The Pornographer is about a Dubliner who pays his way writing smut for a magazine. Our protagonist/pornographer is a cold fish except for weekly visits to the hospital to see his dying aunt, smuggling her bottles of brandy. Still, he can’t escape the pull of desire and enters a short relationship with the slightly older Josephine, who he picks up at a dance hall. Josephine has had sex only once before and she’s ready for a proper life with someone else. She won’t get it with the Pornographer. McGahern writes like the best of the Irish. There’s plenty of autobiographical and Irish Catholic context in the background of this 1976 novel (cf. Anne Enright’s introduction) but it can be read today with online dating in mind. It’s a hard world out there.

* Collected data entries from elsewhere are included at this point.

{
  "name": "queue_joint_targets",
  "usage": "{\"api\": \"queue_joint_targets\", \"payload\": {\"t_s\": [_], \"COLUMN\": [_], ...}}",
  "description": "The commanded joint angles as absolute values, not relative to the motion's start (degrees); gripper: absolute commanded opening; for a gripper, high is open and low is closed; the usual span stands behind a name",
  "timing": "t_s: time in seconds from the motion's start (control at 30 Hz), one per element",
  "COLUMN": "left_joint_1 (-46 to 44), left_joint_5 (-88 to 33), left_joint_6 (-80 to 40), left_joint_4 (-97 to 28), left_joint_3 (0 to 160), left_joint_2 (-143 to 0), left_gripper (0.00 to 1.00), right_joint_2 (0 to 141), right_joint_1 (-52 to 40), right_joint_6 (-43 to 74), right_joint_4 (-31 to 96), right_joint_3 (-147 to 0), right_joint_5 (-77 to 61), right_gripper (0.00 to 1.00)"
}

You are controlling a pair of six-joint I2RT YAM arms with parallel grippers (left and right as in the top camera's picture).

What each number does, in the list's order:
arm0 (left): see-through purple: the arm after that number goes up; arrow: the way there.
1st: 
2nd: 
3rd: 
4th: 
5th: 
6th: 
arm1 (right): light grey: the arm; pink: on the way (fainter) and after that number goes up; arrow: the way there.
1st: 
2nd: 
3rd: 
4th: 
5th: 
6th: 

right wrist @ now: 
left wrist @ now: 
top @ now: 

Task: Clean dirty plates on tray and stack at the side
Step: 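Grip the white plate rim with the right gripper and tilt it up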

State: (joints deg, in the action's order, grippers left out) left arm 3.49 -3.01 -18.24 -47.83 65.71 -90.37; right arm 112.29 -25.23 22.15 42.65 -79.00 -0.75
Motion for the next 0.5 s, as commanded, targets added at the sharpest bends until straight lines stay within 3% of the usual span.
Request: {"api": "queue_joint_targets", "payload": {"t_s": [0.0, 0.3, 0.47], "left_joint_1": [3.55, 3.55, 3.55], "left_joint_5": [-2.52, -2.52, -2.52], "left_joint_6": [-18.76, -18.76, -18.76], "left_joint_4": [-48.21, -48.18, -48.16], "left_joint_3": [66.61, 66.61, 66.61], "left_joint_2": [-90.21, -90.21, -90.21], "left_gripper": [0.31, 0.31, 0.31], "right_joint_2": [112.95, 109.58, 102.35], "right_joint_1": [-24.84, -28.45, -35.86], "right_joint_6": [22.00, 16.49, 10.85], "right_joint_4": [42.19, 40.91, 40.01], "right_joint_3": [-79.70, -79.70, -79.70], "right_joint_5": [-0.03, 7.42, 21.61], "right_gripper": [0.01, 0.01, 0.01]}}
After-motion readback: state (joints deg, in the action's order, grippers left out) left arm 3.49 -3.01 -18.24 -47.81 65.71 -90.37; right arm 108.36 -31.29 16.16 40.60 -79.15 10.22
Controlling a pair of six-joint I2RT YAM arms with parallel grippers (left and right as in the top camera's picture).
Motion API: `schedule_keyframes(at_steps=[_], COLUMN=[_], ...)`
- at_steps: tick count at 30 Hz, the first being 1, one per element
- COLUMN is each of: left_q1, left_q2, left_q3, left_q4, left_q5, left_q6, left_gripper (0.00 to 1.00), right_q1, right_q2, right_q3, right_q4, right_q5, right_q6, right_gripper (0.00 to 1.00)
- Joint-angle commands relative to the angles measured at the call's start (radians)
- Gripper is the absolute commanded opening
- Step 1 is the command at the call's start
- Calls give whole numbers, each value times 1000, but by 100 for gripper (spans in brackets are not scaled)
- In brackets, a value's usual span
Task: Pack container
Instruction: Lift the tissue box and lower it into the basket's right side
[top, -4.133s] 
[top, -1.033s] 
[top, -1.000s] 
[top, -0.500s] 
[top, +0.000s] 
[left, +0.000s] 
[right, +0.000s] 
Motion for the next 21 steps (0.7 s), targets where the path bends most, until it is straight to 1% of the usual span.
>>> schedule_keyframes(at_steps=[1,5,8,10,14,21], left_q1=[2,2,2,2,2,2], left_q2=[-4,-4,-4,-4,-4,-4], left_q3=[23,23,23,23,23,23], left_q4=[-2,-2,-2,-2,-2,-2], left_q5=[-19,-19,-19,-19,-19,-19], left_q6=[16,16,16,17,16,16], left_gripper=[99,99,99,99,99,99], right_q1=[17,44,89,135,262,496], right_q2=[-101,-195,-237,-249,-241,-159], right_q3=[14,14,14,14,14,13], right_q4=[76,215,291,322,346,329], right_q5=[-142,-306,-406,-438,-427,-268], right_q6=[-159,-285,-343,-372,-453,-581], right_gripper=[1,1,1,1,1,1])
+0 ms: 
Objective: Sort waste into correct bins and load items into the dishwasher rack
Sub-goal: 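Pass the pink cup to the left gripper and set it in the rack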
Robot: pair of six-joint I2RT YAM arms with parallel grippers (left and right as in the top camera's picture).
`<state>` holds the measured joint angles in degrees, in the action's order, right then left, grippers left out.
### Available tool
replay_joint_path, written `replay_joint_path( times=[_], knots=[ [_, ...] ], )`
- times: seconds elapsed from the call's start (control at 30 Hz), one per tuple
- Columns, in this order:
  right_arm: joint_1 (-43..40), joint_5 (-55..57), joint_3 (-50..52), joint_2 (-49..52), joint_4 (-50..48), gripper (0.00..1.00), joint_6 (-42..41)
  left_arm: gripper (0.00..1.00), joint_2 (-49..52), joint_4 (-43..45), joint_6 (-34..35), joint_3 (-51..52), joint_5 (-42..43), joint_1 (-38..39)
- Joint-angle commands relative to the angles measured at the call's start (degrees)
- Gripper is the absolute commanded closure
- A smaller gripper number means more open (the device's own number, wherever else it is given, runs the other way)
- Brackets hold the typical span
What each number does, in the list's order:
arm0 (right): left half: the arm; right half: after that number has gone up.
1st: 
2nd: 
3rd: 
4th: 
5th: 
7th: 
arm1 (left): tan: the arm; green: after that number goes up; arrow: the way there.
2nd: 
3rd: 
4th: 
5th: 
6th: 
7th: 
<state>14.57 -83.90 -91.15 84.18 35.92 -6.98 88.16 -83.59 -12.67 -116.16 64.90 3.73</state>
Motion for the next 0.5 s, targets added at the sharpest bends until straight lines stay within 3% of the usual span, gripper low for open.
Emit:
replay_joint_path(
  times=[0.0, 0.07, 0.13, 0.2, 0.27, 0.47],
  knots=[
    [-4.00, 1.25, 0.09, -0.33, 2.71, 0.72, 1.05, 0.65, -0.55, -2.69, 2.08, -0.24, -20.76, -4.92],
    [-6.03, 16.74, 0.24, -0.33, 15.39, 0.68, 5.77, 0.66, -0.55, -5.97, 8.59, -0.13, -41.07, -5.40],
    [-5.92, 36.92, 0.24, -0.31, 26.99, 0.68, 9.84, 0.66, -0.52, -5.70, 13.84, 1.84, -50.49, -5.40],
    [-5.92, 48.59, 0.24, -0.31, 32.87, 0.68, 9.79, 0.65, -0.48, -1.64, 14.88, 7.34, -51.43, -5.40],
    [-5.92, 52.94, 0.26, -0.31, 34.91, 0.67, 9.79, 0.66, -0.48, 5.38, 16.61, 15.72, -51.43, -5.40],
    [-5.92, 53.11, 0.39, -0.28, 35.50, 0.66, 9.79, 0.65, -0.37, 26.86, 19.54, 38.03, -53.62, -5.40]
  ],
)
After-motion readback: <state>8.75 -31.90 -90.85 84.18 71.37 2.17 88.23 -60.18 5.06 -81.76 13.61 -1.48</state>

The non-work reading revelation for me this year has been the poetry of Eugenio Montale. I read Cuttlefish Bones, The Occasions, and The Storm and Other Things in William Arrowsmith’s translations, with the Italian on the left side. It’s beautiful stuff, ranging from descriptions of his childhood on the Ligurian coast, students days sitting in cafés in Florence, depression and pessimism over Fascism, two muses—Clizia and Volpe ('Fox'), who inspire very different emotions and thoughts—local nature, birds, food, and poetry, particularly Dante. I won’t go on, but if you have some time to read deeply, you won’t waste it with Montale.” —Nick D.